Je ne suis pas un écologiste chevronné. J’entends par là que, si j’ai pleine conscience de cet enjeu majeur, je ne me sens pas suffisamment expert pour pouvoir prétendre être compétent.
Bien évidemment, j’ai quelques notions, comme la plupart des citoyens. Mais je suis bien incapable de distinguer clairement les contours globaux d’un monde qui serait suffisamment respectueux envers la nature pour garantir la prospérité infinie de l’homme.
Du coup, quand, dans un débat politique, la question de la position à avoir sur le changement climatique est posée, je suis bien incapable de répondre par des considérations scientifiques.
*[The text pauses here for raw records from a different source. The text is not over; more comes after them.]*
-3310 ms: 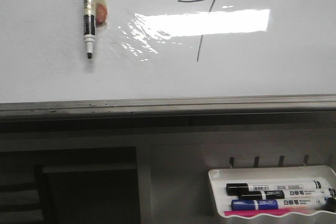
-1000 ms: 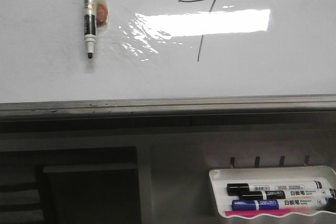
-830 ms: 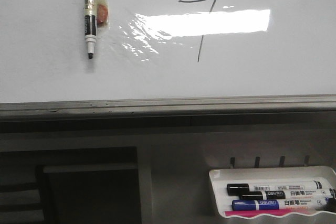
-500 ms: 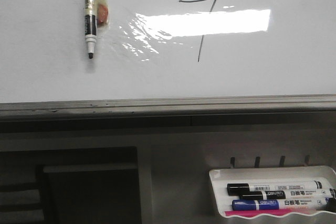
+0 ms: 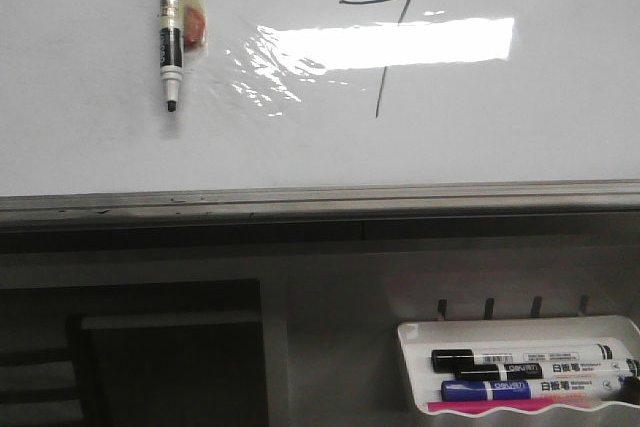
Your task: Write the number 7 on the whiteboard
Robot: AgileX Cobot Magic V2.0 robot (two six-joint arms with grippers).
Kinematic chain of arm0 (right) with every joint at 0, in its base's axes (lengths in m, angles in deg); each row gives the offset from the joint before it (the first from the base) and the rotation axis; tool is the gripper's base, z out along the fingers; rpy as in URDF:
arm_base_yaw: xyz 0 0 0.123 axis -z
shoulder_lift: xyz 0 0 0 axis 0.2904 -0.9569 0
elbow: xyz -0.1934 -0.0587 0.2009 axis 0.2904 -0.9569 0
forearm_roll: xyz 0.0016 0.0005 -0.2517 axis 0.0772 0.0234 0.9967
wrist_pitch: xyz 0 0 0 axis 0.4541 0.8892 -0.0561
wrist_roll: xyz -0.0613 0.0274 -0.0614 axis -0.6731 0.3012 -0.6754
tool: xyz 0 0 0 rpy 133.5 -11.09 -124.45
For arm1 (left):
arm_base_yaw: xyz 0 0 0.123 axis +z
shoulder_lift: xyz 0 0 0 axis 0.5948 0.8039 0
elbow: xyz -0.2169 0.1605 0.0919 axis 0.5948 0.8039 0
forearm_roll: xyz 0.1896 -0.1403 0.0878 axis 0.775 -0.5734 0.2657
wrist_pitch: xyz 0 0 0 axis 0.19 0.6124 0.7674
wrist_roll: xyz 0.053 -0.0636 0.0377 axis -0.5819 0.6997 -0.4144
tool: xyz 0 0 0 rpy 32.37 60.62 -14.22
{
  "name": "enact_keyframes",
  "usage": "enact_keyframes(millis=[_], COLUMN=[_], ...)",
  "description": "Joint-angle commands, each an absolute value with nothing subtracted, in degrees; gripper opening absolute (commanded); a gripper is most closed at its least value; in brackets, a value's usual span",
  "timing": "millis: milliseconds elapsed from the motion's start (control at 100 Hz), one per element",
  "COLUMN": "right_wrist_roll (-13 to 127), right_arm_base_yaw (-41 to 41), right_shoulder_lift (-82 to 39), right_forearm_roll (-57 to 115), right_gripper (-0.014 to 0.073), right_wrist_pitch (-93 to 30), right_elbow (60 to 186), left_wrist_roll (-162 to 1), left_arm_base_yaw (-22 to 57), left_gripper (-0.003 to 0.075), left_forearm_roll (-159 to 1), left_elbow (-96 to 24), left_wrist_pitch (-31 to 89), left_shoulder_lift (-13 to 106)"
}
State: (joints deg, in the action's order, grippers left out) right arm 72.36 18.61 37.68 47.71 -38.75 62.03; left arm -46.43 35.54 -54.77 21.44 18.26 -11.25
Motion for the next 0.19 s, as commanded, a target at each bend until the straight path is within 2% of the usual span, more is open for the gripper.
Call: enact_keyframes(millis=[0, 180], right_wrist_roll=[72.14, 72.14], right_arm_base_yaw=[18.89, 18.89], right_shoulder_lift=[38.78, 38.78], right_forearm_roll=[48.32, 48.32], right_gripper=[-0.0064, -0.0064], right_wrist_pitch=[-43.52, -43.52], right_elbow=[60.28, 60.28], left_wrist_roll=[-45.93, -45.93], left_arm_base_yaw=[35.68, 35.68], left_gripper=[-0.0020, -0.0020], left_forearm_roll=[-55.30, -55.30], left_elbow=[23.42, 23.42], left_wrist_pitch=[14.39, 14.39], left_shoulder_lift=[-13.02, -13.02])
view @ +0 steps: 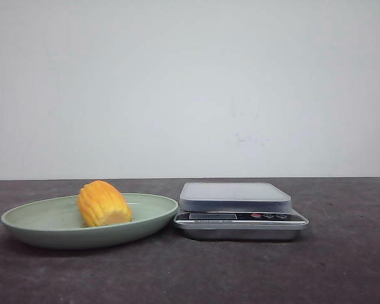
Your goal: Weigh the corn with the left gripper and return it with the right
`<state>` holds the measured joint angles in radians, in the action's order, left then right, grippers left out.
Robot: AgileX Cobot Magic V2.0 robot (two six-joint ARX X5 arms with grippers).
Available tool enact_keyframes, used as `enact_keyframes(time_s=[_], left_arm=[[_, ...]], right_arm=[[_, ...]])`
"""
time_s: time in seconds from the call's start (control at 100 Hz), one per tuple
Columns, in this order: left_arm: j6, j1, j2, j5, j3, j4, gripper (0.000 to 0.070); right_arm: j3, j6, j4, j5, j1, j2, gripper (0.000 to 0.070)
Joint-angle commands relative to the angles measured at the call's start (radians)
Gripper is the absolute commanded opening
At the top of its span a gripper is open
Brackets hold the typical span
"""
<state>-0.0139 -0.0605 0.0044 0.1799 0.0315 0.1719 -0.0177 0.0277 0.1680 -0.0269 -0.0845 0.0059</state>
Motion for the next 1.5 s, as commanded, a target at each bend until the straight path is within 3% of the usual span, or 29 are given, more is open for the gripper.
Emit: enact_keyframes(time_s=[0.0, 0.3, 0.38, 0.45, 0.54, 0.61, 0.72, 0.79, 0.91, 1.02, 1.11, 1.18, 1.23, 1.36, 1.49], left_arm=[[0.010, 0.000, -0.001, -0.003, -0.018, 0.006, 0.0011], [0.008, 0.000, -0.001, -0.003, -0.018, 0.006, 0.0011], [-0.027, 0.000, -0.001, -0.001, -0.018, 0.006, 0.0011], [-0.156, 0.000, -0.001, 0.010, -0.017, 0.006, 0.0011], [-0.381, 0.000, -0.001, 0.035, -0.010, 0.008, 0.0011], [-0.534, 0.000, -0.001, 0.118, 0.000, 0.008, 0.0011], [-0.620, 0.000, -0.001, 0.253, 0.007, 0.006, 0.0011], [-0.661, 0.000, -0.001, 0.271, 0.007, 0.006, 0.0011], [-0.887, 0.000, -0.001, 0.300, 0.007, -0.007, 0.0011], [-1.157, 0.000, -0.001, 0.449, 0.008, -0.201, 0.0011], [-1.257, 0.000, -0.001, 0.482, 0.050, -0.417, 0.0012], [-1.244, -0.001, 0.012, 0.468, 0.156, -0.357, 0.0013], [-1.173, -0.001, 0.038, 0.456, 0.260, -0.221, 0.0013], [-0.799, -0.001, 0.182, 0.425, 0.577, 0.154, 0.0013], [-0.480, -0.001, 0.367, 0.361, 0.893, 0.411, 0.0012]], right_arm=[[0.004, 0.010, -0.011, 0.001, -0.001, -0.002, 0.0006], [0.004, 0.010, -0.011, 0.000, -0.001, -0.002, 0.0006], [0.004, 0.014, -0.012, 0.000, -0.001, -0.002, 0.0006], [0.004, 0.015, -0.018, -0.004, -0.002, -0.002, 0.0006], [0.004, 0.032, -0.058, -0.004, -0.002, -0.002, 0.0006], [0.003, 0.129, -0.098, -0.031, -0.002, -0.002, 0.0006], [0.003, 0.278, -0.158, -0.153, -0.002, -0.002, 0.0006], [0.003, 0.331, -0.216, -0.208, -0.002, -0.002, 0.0006], [-0.017, 0.401, -0.305, -0.299, -0.002, -0.002, 0.0005], [-0.117, 0.410, -0.237, -0.339, -0.002, -0.002, 0.0004], [-0.251, 0.392, -0.100, -0.340, -0.002, 0.021, 0.0004], [-0.371, 0.326, 0.014, -0.339, -0.002, 0.067, 0.0004], [-0.460, 0.264, 0.080, -0.339, -0.002, 0.119, 0.0004], [-0.701, 0.140, 0.241, -0.318, -0.002, 0.286, 0.0004], [-0.943, 0.053, 0.448, -0.209, -0.002, 0.447, 0.0004]])
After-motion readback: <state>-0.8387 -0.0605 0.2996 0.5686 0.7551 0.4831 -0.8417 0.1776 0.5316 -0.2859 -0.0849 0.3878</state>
Pour autant, est-ce vraiment à moi, citoyen qui fait une réflexion politique, de statuer sur l’opportunité,
ou non, d’intervenir face aux changements climatique ? Est-ce à moi, politique, de dire si se phénomène existe, si il est du fait de l’homme, si on peut le combattre et si il faut le
combattre ?
D’une manière plus générale, j’ai tendance à trouver que, lorsqu’on prétend faire de l’écologie en politique, on se concentre trop souvent sur des débats techniques, sur des querelles d’expertises, sur des oppositions de théorie scientifique…
«- Les argocarburants, c’est bien parce que si et ça…
- Mais non ! Les argocarburants, c’est mal, comme le montre l’étude du bidule chose
truc…
- Les OGM, c’est dangereux, c’est démontré par machin….
- C’est faux, telle agence à prouvé l’innocuité, et bla bla bla… »
En titre (racoleur) je demande si l’écologie a bien sa place en politique. Et bien je pense que ce type
d’écologie, celle que je viens de décrire, n’a rien à y faire !
Je pense que le politique n’est pas là pour prendre la place des scientifiques, qu’il doit laisser ceux-ci travailler et se quereller tranquillement, qu’il doit se fier à ce qu’il en ressortira.
Ce n’est pas au politique d’affirmer la validité, ou non, de considérations scientifiques, fussent-elles écologiques.
Que les scientifiques ne soient pas tous d’accord entre eux, c’est tout à fait normal, y comprit sur la question climatique.
En effet, contrairement à ce que beaucoup de personnes pensent, la science est une discipline qui n'est pas sensée présenter une vérité incontestable.
La vérité scientifique n'est que la photographie, à un instant précis, d'un rapport de force entre théories contradictoires qui, par la supériorité quantitative et qualitative très majoritairement reconnue de l'une d'entre elles, donne lieu à un consensus en faveur de cette dernière.
La science ne dit pas "Voilà ce qui est vrai !", elle dit "Voilà, pour une majorité d'entre nous, la meilleure théorie dont nous disposons.".
Il y a, dans la science, l'idée que l'on est toujours en recherche et que tout peut être remis en cause, pourvu que ce soit suffisamment motivé et étayé.
Dans le cas du réchauffement climatique, le consensus ultra majoritaire est celui de son existence et d'une influence de l'homme sur celui-ci. Que certains scientifiques pensent le contraire me parait normal, pour ne pas dire tout à fait sain. Pour autant, le politique n’a pas à se poser la question, ce n’est pas, à mon sens, son domaine de compétence. Le politique doit se contenter de suivre les avis des scientifiques.
Cela ne veut pas dire que le politique n’a pas son mot à dire en matière d’écologie, bien au contraire ! Seulement, plutôt que de s’attarder à vouloir trancher sur des querelles scientifiques, il ferait mieux de s’attacher à favoriser l'indépendance, le sérieux et la capacité d'autocritique du monde scientifique.
Tenir la recherche loin des lobbys, financer suffisamment, veiller au respect des protocoles de validation des théories scientifiques, garantir l’existence de recherches contradictoires, assurer la diversité de publication, mettre en place des systèmes de contrôle éfficaces, faire respecter le principe de précaution …
C’est là, à mon sens, que le politique doit voir son travail écologique, ainsi que dans l’application et l’adaptation des consignes des scientifiques, pas dans des débats qu'il faut laisser aux chercheurs.